**Problem details**
In the material below, find the span from the line with "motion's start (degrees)" to the line with "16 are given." and transcribe only those lines, exactly, ends included, without the pictures.

**Source material**

───

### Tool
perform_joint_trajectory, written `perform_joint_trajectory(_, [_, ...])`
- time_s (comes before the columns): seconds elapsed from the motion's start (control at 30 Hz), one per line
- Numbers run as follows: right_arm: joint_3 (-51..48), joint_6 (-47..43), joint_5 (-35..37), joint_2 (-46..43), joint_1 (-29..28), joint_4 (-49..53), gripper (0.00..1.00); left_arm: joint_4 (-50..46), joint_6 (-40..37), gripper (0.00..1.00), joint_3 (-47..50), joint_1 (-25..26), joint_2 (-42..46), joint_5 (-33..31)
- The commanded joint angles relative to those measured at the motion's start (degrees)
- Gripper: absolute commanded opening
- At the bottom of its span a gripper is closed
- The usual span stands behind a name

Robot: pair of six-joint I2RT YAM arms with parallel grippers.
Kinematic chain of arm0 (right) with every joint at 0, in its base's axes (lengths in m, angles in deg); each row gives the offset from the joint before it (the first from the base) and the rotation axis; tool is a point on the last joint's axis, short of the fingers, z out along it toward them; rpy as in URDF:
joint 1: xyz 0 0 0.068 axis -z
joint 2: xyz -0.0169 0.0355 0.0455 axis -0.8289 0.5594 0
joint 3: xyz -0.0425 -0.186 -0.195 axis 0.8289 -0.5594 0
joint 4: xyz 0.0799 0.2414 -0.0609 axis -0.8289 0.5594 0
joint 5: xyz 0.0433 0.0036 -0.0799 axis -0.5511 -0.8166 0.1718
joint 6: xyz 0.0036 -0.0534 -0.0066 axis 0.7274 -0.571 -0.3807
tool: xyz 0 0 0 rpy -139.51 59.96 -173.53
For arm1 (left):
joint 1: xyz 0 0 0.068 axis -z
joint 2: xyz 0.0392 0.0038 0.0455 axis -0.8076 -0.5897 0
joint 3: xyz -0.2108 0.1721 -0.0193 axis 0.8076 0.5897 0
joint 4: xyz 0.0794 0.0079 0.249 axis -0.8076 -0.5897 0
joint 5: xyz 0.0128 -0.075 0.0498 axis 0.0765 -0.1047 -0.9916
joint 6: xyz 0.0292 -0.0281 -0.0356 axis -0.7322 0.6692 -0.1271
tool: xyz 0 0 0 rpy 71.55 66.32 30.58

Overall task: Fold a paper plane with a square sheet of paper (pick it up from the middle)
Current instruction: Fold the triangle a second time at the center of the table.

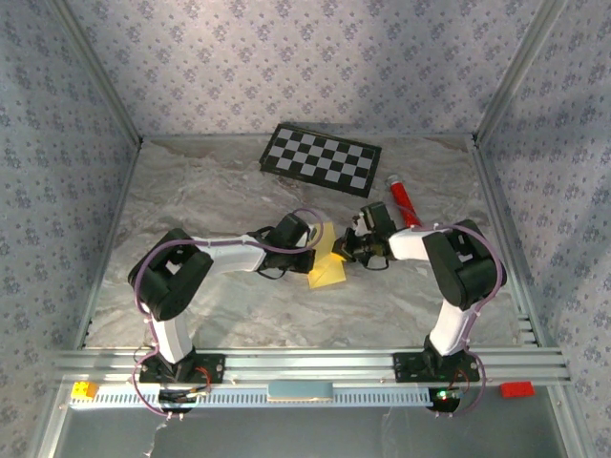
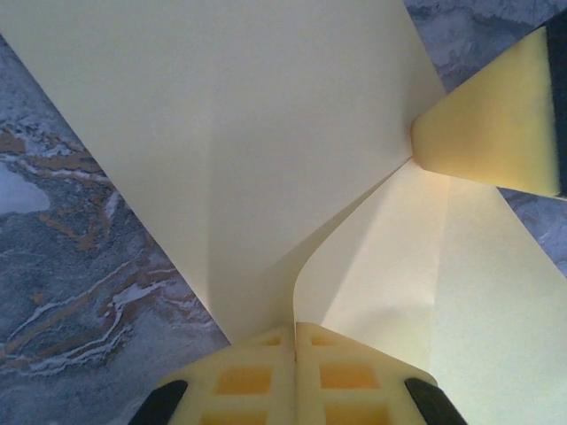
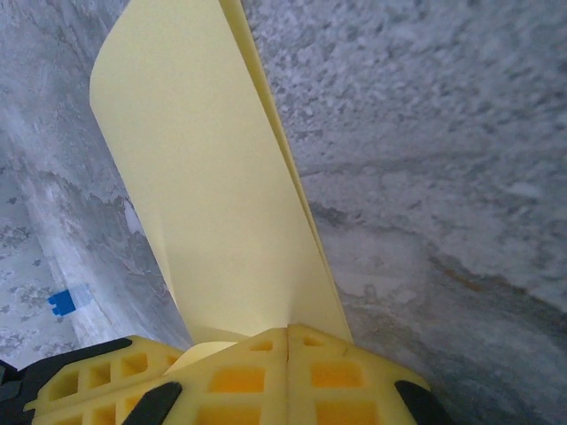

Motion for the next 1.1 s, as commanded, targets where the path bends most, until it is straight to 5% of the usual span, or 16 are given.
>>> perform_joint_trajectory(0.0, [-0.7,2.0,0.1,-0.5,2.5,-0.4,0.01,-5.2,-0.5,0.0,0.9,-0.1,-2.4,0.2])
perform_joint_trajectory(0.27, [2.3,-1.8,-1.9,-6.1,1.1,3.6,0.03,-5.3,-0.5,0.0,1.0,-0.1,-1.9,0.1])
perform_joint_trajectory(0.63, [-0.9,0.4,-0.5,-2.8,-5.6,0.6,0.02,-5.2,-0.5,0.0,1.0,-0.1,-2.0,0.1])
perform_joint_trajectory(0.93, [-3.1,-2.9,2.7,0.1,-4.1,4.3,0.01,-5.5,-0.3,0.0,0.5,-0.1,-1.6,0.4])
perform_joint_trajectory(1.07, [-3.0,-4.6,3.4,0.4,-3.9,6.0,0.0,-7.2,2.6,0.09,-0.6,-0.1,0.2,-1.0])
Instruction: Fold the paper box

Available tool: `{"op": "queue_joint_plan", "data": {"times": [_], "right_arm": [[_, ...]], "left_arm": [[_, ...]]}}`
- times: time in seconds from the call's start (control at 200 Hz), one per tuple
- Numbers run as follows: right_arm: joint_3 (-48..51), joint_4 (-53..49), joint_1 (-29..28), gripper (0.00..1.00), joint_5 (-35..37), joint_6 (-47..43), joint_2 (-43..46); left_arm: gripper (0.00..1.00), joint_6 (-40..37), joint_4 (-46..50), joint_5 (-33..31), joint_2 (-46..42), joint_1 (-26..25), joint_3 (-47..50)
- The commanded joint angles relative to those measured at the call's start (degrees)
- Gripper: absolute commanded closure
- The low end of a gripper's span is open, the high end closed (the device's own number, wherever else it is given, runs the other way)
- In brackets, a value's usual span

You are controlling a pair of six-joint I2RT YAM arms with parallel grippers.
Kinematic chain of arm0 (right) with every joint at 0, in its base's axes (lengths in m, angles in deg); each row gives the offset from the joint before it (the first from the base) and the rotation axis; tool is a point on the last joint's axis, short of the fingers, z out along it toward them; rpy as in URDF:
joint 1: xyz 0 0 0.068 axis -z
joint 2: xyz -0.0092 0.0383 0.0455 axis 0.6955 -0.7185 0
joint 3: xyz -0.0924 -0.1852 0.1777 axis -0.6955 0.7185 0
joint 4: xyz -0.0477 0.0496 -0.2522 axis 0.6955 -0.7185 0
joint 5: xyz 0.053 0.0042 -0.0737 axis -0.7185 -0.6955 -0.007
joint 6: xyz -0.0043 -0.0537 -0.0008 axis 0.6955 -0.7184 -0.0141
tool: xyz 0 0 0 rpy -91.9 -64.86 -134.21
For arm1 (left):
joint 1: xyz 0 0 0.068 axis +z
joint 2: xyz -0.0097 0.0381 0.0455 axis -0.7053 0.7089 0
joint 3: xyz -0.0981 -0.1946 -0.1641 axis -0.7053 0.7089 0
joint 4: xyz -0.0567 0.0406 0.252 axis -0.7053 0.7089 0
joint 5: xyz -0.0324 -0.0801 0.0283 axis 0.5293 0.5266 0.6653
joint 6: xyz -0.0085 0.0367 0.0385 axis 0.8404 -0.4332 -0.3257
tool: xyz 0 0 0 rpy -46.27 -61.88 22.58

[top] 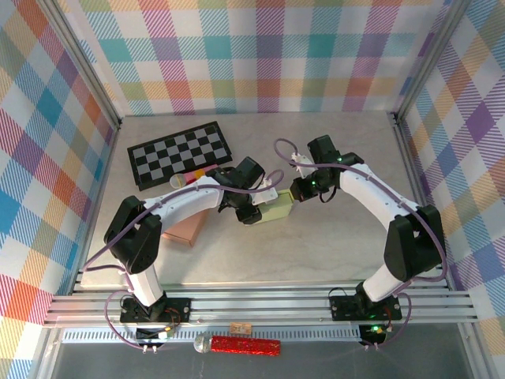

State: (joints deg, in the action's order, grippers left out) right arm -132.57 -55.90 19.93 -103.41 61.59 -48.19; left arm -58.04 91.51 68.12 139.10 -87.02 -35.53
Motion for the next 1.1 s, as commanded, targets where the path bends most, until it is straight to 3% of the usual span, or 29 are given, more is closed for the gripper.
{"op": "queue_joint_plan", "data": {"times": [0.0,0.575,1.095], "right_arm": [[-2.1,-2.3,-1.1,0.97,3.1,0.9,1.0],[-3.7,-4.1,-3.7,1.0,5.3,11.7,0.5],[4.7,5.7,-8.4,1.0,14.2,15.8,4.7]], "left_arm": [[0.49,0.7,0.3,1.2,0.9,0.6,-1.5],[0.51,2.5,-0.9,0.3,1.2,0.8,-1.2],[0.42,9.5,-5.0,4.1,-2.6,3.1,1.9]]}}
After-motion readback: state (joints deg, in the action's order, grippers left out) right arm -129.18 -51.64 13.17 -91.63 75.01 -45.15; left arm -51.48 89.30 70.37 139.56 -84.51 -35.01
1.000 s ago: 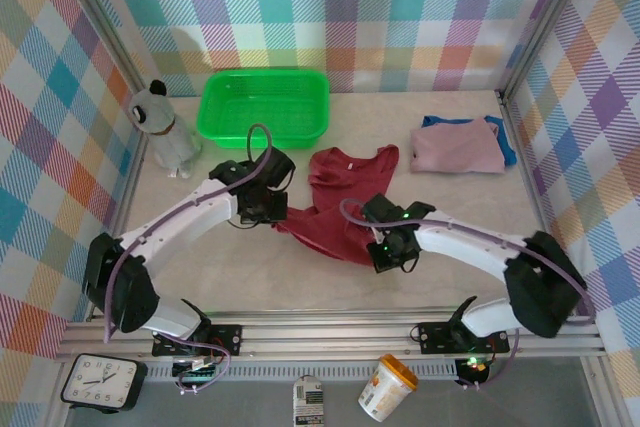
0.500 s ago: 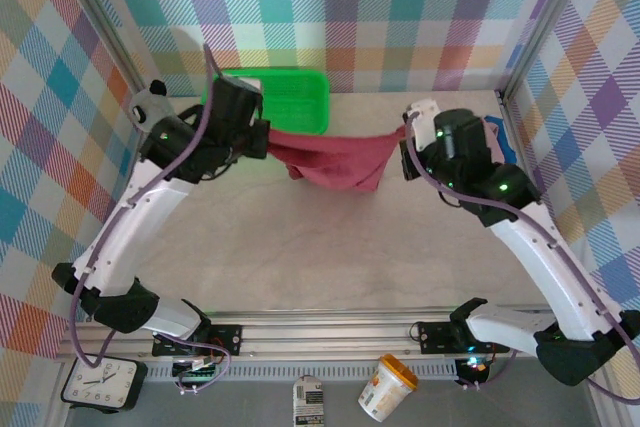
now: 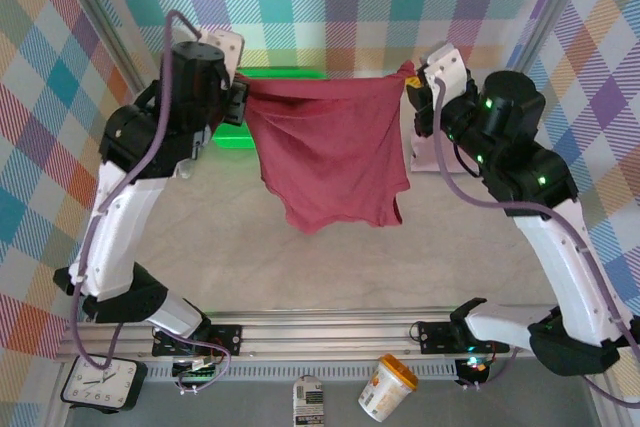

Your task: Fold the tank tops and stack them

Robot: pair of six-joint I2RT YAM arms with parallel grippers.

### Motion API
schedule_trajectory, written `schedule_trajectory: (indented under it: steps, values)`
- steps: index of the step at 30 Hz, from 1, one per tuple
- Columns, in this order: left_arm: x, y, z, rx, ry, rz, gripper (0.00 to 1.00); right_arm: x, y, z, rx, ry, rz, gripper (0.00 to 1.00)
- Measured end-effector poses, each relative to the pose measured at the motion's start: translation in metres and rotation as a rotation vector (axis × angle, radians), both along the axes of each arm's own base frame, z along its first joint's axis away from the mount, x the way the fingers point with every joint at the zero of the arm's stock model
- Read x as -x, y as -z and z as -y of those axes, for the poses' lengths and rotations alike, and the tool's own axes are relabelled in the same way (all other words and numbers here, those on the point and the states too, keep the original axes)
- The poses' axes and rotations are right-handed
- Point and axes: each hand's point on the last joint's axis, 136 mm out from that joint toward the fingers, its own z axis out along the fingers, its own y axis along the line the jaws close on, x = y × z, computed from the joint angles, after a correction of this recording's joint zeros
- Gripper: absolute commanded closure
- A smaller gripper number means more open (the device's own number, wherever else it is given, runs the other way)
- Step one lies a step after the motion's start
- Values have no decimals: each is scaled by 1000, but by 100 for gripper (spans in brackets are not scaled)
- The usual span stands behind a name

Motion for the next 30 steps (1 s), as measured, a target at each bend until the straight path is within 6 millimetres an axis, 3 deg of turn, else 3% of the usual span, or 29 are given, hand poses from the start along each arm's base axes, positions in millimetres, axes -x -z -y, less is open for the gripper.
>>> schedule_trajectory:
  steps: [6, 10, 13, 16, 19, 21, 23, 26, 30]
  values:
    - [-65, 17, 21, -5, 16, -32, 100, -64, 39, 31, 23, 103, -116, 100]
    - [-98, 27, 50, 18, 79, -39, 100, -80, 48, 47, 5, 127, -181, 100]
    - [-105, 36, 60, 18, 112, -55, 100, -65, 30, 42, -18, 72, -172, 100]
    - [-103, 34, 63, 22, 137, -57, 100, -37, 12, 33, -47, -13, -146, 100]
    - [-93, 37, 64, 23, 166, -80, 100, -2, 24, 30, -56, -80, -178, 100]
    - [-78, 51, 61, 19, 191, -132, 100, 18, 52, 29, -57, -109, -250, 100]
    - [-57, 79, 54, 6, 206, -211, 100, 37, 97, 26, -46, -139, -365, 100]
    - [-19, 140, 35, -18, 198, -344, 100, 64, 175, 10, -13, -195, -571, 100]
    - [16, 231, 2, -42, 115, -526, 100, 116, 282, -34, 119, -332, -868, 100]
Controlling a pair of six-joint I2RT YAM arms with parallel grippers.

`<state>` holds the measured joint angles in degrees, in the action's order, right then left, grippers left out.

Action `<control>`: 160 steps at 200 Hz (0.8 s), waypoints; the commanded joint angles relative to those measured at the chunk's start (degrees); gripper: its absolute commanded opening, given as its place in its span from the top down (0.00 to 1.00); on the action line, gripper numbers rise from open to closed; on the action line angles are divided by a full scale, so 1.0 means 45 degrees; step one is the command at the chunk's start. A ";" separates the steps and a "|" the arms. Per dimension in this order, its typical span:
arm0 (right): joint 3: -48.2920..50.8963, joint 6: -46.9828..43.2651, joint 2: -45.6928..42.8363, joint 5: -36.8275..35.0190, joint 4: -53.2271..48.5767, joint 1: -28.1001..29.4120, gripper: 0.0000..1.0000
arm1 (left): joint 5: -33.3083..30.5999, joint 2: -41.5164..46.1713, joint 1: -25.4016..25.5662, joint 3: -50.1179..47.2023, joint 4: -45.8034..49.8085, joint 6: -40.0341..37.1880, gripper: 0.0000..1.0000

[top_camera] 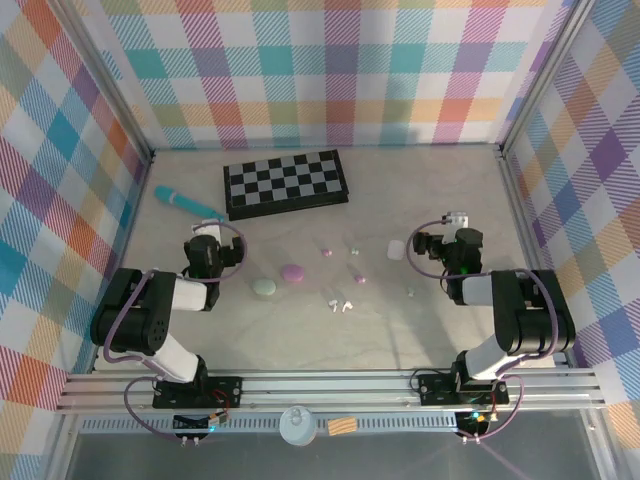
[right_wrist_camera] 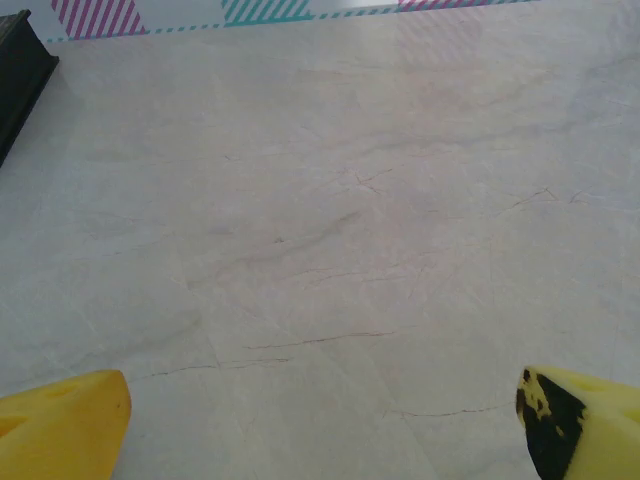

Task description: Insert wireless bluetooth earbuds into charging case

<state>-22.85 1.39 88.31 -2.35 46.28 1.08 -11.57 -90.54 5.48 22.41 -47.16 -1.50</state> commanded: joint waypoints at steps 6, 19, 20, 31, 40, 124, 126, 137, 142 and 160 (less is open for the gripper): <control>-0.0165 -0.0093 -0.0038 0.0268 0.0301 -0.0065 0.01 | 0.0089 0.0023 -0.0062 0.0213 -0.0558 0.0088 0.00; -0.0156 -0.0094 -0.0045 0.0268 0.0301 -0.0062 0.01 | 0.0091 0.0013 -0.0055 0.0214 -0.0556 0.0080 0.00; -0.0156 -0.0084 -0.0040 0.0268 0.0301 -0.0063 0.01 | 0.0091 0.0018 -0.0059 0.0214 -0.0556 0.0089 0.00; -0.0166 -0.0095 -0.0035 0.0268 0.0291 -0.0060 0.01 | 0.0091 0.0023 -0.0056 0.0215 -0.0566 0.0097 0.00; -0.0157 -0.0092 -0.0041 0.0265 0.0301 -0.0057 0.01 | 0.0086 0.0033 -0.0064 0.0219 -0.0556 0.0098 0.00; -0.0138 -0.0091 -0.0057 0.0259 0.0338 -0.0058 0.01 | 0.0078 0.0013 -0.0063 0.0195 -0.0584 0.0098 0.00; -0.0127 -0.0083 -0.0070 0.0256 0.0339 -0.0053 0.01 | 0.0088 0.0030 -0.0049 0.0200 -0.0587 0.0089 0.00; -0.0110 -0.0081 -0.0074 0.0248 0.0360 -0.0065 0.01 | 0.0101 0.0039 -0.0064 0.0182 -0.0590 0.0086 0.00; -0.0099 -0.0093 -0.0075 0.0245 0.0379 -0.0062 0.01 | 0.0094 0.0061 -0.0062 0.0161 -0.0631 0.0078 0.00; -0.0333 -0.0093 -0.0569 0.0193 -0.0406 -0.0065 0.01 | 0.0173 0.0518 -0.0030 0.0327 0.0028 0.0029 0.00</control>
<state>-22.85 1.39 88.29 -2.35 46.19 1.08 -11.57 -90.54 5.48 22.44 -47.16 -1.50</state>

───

**Solution below**
- The commanded joint angles relative to those measured at the motion's start (degrees)
- Gripper: absolute commanded opening
- At the bottom of its span a gripper is closed
- The usual span stands behind a name

Robot: pair of six-joint I2RT YAM arms with parallel grippers.
Kinematic chain of arm0 (right) with every joint at 0, in its base's axes (lengths in m, angles in deg); each row gives the offset from the joint before it (the first from the base) and the rotation axis; tool is a point on the last joint's axis, short of the fingers, z out along it toward them; rpy as in URDF:
joint 1: xyz 0 0 0.068 axis -z
joint 2: xyz -0.0169 0.0355 0.0455 axis -0.8289 0.5594 0
joint 3: xyz -0.0425 -0.186 -0.195 axis 0.8289 -0.5594 0
joint 4: xyz 0.0799 0.2414 -0.0609 axis -0.8289 0.5594 0
joint 5: xyz 0.0433 0.0036 -0.0799 axis -0.5511 -0.8166 0.1718
joint 6: xyz 0.0036 -0.0534 -0.0066 axis 0.7274 -0.571 -0.3807
tool: xyz 0 0 0 rpy -139.51 59.96 -173.53
For arm1 (left):
joint 1: xyz 0 0 0.068 axis -z
joint 2: xyz 0.0392 0.0038 0.0455 axis -0.8076 -0.5897 0
joint 3: xyz -0.2108 0.1721 -0.0193 axis 0.8076 0.5897 0
joint 4: xyz 0.0794 0.0079 0.249 axis -0.8076 -0.5897 0
joint 5: xyz 0.0128 -0.075 0.0498 axis 0.0765 -0.1047 -0.9916
joint 6: xyz 0.0292 -0.0281 -0.0356 axis -0.7322 0.6692 -0.1271
tool: xyz 0 0 0 rpy 71.55 66.32 30.58

Overall task: Fold a paper plane with a square sheet of paper (pick it up from the middle)
Current instruction: Fold the triangle a second time at the center of the table.


Motion for the next 1.1 s, as commanded, targets where the path bends most, until it is straight to 5% of the usual span, or 16 are given.

Work on this exercise is now finished.